New satellite images indicate Iran is building a border crossing at the Syrian-Iraqi border, which would open up a coveted land route from Iran to Lebanon, according to Western intelligence sources.

The images, obtained exclusively by Fox News and captured earlier this week, show a new construction in the Albukamal Al-Qaim crossing.

A new construction in the Albukamal Al-Qaim crossing was seen via satellite. (ImageSat International)

The area is under the control of Pro-Iranian Shiite militias.

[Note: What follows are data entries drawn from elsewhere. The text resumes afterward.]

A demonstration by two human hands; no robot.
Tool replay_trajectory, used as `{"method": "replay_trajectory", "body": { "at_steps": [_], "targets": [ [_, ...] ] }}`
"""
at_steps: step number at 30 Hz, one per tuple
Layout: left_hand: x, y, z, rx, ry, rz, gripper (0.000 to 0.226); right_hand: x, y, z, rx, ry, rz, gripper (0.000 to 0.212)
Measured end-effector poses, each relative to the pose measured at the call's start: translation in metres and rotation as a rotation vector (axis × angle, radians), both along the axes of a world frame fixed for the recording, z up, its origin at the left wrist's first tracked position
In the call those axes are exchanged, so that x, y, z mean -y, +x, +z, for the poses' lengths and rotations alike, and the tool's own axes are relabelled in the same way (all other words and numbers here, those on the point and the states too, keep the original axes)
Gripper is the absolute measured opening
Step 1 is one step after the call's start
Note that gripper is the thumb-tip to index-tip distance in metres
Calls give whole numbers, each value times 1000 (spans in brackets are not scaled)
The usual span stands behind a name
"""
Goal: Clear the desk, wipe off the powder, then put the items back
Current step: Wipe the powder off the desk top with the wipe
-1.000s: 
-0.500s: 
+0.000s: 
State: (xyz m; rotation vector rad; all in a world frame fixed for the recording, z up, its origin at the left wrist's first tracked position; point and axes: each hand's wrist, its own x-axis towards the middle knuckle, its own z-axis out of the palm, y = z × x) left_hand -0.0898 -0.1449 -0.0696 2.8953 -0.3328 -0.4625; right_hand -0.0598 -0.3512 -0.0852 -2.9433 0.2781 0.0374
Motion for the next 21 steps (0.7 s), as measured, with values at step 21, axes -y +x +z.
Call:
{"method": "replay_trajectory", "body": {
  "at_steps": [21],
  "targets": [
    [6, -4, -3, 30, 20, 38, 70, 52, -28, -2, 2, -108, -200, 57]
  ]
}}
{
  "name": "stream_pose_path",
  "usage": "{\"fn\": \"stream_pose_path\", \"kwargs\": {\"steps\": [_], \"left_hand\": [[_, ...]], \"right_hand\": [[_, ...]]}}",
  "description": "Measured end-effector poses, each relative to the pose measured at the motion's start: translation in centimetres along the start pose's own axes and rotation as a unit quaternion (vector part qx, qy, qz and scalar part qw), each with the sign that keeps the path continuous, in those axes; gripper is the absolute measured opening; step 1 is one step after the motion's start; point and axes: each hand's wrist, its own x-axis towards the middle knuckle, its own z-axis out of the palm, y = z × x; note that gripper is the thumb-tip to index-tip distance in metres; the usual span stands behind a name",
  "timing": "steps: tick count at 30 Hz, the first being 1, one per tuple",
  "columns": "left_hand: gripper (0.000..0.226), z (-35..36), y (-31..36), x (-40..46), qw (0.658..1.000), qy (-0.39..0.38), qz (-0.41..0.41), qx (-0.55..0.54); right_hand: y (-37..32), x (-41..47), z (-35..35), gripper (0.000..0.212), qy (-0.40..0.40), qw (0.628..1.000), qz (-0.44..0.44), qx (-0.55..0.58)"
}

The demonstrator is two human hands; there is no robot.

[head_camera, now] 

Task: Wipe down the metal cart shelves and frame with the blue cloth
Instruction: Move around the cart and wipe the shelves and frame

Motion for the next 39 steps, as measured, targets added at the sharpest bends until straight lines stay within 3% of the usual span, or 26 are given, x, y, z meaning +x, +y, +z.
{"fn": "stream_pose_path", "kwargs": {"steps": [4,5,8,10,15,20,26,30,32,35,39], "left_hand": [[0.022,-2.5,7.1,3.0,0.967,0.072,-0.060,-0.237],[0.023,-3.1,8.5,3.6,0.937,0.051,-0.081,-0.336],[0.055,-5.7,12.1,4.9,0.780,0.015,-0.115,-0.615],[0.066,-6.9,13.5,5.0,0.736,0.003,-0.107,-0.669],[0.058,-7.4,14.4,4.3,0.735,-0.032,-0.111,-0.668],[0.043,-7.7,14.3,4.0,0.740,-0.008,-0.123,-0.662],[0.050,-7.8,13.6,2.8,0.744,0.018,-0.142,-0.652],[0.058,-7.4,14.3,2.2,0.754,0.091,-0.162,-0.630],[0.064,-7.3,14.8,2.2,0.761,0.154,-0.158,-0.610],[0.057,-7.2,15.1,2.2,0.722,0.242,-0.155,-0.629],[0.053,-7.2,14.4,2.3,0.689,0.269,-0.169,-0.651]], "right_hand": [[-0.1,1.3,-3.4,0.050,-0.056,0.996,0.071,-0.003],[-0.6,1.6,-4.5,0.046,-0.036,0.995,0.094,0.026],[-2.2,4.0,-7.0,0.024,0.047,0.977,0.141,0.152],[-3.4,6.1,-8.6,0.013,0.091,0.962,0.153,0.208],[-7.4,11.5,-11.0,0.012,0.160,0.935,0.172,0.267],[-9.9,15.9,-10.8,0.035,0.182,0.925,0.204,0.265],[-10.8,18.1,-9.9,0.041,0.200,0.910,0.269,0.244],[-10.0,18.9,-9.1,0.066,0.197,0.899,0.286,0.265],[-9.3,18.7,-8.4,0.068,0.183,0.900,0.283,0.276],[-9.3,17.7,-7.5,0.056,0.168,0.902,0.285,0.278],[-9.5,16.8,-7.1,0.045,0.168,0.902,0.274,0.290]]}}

Last summer, Iran increased its presence in the area.

Pro-Iranian Shiite militias have controlled the area. (ImageSat International)

According to analysts for ISI, which captures satellite data, the existing border crossing is still closed and destroyed, and the Iranians have put a lot of effort and resources into building the new one.

Iran has put significant effort into building the new crossing, analysts said. (ImageSat International)

Photos obtained by Fox News showed an Iraqi army base near the deserted post.

The existing border crossing remained closed, analysts said.

The border crossing would enable Iran to maintain land access in Syria, Beirut and the Mediterranean Sea. Regional and western sources said the Iranians are planning to use this new route for smuggling operations, including trafficking weapons and oil, to avoid the looming U.S. sanctions. Without Syrian or Iraqi supervision, Iran and its allies would have an unprecedented advantage in transferring whatever they wish, experts say.

An Iraqi army base seen near the deserted crossing.

This development sheds new light on the rising tensions between the U.S. and Iran, which escalated after President Trump canceled the temporary waivers permitting countries, including Iraq, Turkey, Japan and China, to purchase Iranian oil without violating U.S. sanctions.


Secretary of State Mike Pompeo, in an interview Thursday with “Fox & Friends,” spoke about the sanctions and said “there’s a long history of Iranian terror that long predates our sanctions efforts, so this isn’t just about our sanctions, this is about the nature of this theocratic regime, these kleptocrats in Tehran. We’re determined to push back.”

Iraqi Prime Minister Adel Abdul Mahdi said on Tuesday during his cabinet meeting that Iraq will send delegations to Tehran and Washington D.C. in order to “attempt to push for de-escalation and reach agreements because all sides say they don't want war.”

He said Iraq “more than any other country” is affected by developments as it sits in the middle of the “storm.”


“This is our national duty,” he said. “This is our responsibility in defending in protecting Iraq and its people.”

The White House reportedly is considering calling up to up to 10,000 more troops to the Middle East, as well as additional naval ships and Patriot missile batteries.